─── EXTRACTED ENTRIES ───

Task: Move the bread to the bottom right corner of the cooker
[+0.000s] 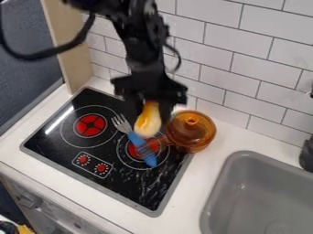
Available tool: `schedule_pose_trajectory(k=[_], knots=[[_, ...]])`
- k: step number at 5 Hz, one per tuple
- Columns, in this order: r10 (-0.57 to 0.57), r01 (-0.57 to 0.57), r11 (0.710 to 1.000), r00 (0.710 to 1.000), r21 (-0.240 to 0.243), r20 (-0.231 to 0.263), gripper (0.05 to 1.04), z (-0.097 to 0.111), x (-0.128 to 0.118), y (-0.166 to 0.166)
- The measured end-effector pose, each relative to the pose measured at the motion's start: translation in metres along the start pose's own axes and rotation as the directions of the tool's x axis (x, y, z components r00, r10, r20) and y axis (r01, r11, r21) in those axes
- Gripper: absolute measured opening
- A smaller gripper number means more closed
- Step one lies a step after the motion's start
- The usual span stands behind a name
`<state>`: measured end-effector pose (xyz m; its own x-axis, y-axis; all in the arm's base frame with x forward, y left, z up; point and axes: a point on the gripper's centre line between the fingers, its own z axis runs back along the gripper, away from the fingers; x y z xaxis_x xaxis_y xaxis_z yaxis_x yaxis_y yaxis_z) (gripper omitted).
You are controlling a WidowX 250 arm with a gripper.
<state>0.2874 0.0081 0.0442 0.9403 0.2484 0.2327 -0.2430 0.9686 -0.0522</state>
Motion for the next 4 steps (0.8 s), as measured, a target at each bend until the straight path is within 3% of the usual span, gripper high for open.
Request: schedule_pose_trajectory(k=[2, 3, 4], knots=[[0.002, -0.001, 1.000, 0.999, 0.018, -0.045, 0.647, -0.021, -0.043, -0.002], [-0.032, 0.032, 0.999, 0.996, 0.001, -0.081, 0.647, -0.035, -0.058, -0.015], [-0.057, 0.060, 0.998, 0.990, 0.022, -0.131, 0.647, -0.056, -0.069, -0.018]])
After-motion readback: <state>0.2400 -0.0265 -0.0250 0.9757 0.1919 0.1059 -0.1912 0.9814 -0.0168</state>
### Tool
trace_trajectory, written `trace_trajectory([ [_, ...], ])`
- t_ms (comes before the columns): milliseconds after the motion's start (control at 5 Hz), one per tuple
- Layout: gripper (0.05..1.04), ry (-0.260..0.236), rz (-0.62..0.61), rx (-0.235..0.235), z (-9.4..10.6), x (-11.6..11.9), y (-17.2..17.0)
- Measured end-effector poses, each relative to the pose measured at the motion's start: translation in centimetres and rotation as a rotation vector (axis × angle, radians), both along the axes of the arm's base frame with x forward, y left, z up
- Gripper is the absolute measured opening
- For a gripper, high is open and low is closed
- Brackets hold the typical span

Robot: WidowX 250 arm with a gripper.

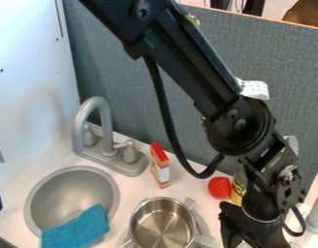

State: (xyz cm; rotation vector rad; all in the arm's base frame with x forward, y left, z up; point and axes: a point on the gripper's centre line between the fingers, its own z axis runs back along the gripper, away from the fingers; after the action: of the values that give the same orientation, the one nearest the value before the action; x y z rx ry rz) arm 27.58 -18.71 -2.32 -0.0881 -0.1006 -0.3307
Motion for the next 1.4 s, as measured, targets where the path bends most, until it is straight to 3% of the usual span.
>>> trace_trajectory([
  [200,1.003,0.027,-0.002,0.018,-1.1,-0.4,0.2],
  [600,1.003,-0.032,-0.109,-0.009,-3.3,0.9,-3.9],
  [800,1.003,-0.037,-0.137,0.011,-4.6,1.6,-4.2],
  [1400,0.967,-0.081,-0.183,0.038,-5.7,2.7,-5.1],
])
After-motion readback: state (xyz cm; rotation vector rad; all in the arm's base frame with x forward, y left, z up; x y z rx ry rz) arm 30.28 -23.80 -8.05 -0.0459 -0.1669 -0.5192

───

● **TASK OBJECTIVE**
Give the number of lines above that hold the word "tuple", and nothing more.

● **SOLUTION TO THIS EXERCISE**
2